**TASK DESCRIPTION**
Work out how many lines in the data hold the word "towel", and reply with that number only.

**Extracted records**

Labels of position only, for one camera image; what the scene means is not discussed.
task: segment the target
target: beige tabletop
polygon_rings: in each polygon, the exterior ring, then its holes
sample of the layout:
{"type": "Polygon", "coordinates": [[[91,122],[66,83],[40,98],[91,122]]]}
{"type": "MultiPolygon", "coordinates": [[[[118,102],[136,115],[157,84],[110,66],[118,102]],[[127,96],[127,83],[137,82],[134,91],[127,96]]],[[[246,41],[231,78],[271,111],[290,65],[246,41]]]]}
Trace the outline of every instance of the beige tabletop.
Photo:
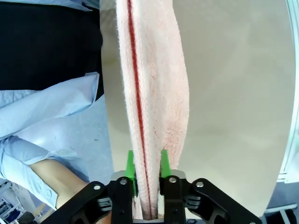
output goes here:
{"type": "MultiPolygon", "coordinates": [[[[190,85],[190,119],[179,169],[204,177],[263,214],[292,118],[295,60],[284,0],[174,0],[190,85]]],[[[101,30],[108,126],[115,170],[131,149],[115,11],[101,30]]]]}

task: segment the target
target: towel
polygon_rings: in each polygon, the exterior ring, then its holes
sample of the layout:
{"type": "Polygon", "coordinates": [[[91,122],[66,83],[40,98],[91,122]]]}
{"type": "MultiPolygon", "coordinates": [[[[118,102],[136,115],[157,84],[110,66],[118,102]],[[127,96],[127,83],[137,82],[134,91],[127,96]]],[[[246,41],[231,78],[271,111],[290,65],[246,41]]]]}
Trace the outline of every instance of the towel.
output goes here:
{"type": "Polygon", "coordinates": [[[189,87],[172,0],[117,0],[121,69],[144,219],[157,218],[161,150],[176,168],[189,87]]]}

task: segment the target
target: person's arm
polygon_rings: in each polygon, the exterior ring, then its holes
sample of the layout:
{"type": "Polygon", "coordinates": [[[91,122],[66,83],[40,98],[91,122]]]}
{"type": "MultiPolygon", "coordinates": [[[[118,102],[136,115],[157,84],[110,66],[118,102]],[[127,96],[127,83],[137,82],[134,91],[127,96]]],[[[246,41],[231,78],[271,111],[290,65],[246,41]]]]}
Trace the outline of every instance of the person's arm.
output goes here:
{"type": "MultiPolygon", "coordinates": [[[[57,193],[57,209],[87,185],[86,182],[82,181],[56,160],[45,159],[30,165],[30,167],[57,193]]],[[[110,224],[110,215],[106,216],[97,224],[110,224]]]]}

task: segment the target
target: black pants
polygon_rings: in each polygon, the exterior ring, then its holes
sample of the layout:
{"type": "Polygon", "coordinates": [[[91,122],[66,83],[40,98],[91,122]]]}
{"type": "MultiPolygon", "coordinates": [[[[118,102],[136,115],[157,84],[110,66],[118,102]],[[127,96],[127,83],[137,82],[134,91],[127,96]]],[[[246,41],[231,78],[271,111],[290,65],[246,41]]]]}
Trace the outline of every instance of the black pants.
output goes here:
{"type": "Polygon", "coordinates": [[[0,90],[44,90],[57,83],[100,74],[98,10],[0,2],[0,90]]]}

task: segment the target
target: red stripe
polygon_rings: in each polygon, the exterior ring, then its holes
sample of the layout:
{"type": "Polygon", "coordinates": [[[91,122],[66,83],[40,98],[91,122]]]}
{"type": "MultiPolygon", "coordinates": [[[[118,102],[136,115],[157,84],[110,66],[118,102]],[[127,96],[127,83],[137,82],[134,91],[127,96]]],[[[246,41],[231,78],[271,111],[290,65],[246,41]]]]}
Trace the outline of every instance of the red stripe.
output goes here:
{"type": "Polygon", "coordinates": [[[129,26],[129,34],[131,40],[131,49],[132,49],[132,60],[133,60],[133,69],[134,69],[134,77],[135,77],[135,87],[136,87],[136,101],[137,101],[137,112],[138,112],[138,120],[139,120],[139,128],[141,135],[141,144],[142,144],[142,152],[143,152],[143,162],[145,166],[145,178],[149,193],[149,216],[152,219],[151,214],[151,202],[150,202],[150,187],[149,187],[149,177],[147,173],[147,163],[145,159],[145,147],[144,147],[144,129],[143,129],[143,119],[142,119],[142,109],[141,109],[141,96],[140,96],[140,86],[139,86],[139,77],[138,77],[138,69],[137,69],[137,53],[136,53],[136,40],[135,40],[135,31],[134,31],[134,22],[132,16],[132,0],[128,0],[128,26],[129,26]]]}

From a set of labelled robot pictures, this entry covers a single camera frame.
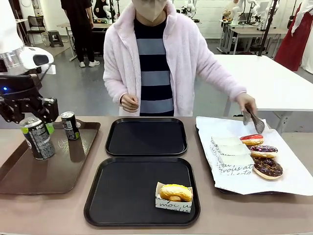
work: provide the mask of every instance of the desk
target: desk
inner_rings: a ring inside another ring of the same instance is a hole
[[[249,48],[251,46],[252,38],[261,38],[264,34],[263,31],[259,31],[254,27],[245,27],[245,28],[236,27],[236,28],[231,28],[230,30],[231,30],[230,38],[232,38],[232,35],[234,32],[237,33],[237,37],[235,39],[235,48],[234,48],[234,52],[233,52],[234,55],[236,54],[236,48],[237,48],[239,38],[250,38],[249,43],[248,43],[248,48]],[[281,28],[270,28],[269,29],[268,37],[269,37],[270,41],[272,40],[273,37],[275,38],[278,36],[273,56],[276,54],[281,36],[287,34],[287,32],[288,32],[288,29],[281,29]]]
[[[100,24],[95,23],[95,24],[93,24],[93,28],[102,28],[103,30],[109,28],[110,26],[111,26],[111,24],[109,24],[109,23],[105,23],[105,24],[104,23],[100,23]],[[77,55],[75,55],[75,53],[74,53],[73,43],[72,43],[72,40],[71,40],[69,33],[68,33],[70,31],[68,29],[68,28],[70,28],[70,24],[68,22],[66,22],[66,23],[62,23],[62,24],[57,25],[57,27],[65,28],[65,30],[67,31],[67,38],[68,38],[68,41],[70,44],[70,50],[72,52],[72,58],[70,58],[69,61],[72,61],[77,57]]]
[[[281,134],[292,112],[313,111],[313,84],[281,66],[267,56],[216,55],[256,99],[259,111],[273,111],[280,121],[276,130]],[[230,101],[224,116],[229,116]]]
[[[111,123],[118,117],[77,117],[101,123],[75,188],[62,195],[0,195],[0,233],[25,235],[108,234],[300,234],[313,232],[313,197],[300,195],[226,195],[214,188],[212,175],[195,130],[196,119],[183,121],[188,150],[182,155],[194,169],[201,212],[183,228],[96,228],[84,218],[83,208],[98,166],[108,158],[104,146]],[[288,136],[288,144],[313,173],[313,134]],[[23,141],[20,130],[0,130],[0,161]]]
[[[251,46],[252,39],[262,37],[264,34],[264,32],[257,30],[257,26],[249,25],[249,24],[233,26],[233,25],[230,25],[229,23],[222,22],[222,26],[223,26],[223,29],[222,29],[221,39],[220,39],[220,45],[217,49],[220,52],[223,52],[226,54],[229,54],[231,52],[231,46],[233,42],[234,33],[237,33],[237,36],[235,38],[235,48],[233,50],[233,54],[236,53],[239,38],[250,38],[246,46],[246,50],[248,50]],[[278,49],[279,40],[281,39],[281,36],[286,34],[287,31],[288,31],[287,29],[270,28],[268,32],[269,43],[272,42],[272,38],[277,37],[277,43],[276,43],[276,47],[275,47],[273,55],[276,53]]]
[[[28,19],[15,19],[15,23],[16,24],[20,24],[20,23],[23,23],[23,22],[26,22],[26,21],[28,21]],[[19,36],[20,36],[21,40],[23,41],[23,43],[25,45],[24,38],[23,38],[22,32],[20,30],[20,27],[17,26],[17,28],[18,28]]]

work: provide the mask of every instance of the pink fleece jacket
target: pink fleece jacket
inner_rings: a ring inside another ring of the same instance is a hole
[[[217,61],[208,49],[197,25],[188,17],[176,13],[167,0],[167,20],[163,35],[166,59],[171,72],[174,116],[192,116],[194,81],[196,75],[234,100],[246,88]],[[120,18],[108,29],[104,40],[103,80],[118,103],[125,93],[141,96],[141,71],[136,37],[134,34],[135,8],[130,3]],[[120,107],[120,116],[138,116]]]

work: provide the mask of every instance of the black pants
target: black pants
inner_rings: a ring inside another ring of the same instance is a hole
[[[94,54],[92,48],[92,31],[90,25],[80,25],[71,27],[72,34],[75,39],[75,49],[77,54],[77,59],[79,62],[84,61],[84,50],[87,51],[87,56],[90,62],[94,61]]]

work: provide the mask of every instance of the tongs
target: tongs
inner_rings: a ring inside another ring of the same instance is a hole
[[[247,112],[244,112],[244,125],[247,125],[249,119],[252,118],[256,132],[258,134],[262,134],[265,129],[264,122],[252,112],[250,106],[246,105],[246,110]]]

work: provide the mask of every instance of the brown tray
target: brown tray
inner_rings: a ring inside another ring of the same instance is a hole
[[[71,191],[100,128],[98,122],[77,122],[81,124],[81,137],[75,141],[67,141],[61,122],[54,123],[51,139],[56,153],[47,160],[36,160],[23,141],[0,168],[0,193],[36,195]]]

**SOLUTION TO THIS EXERCISE**
2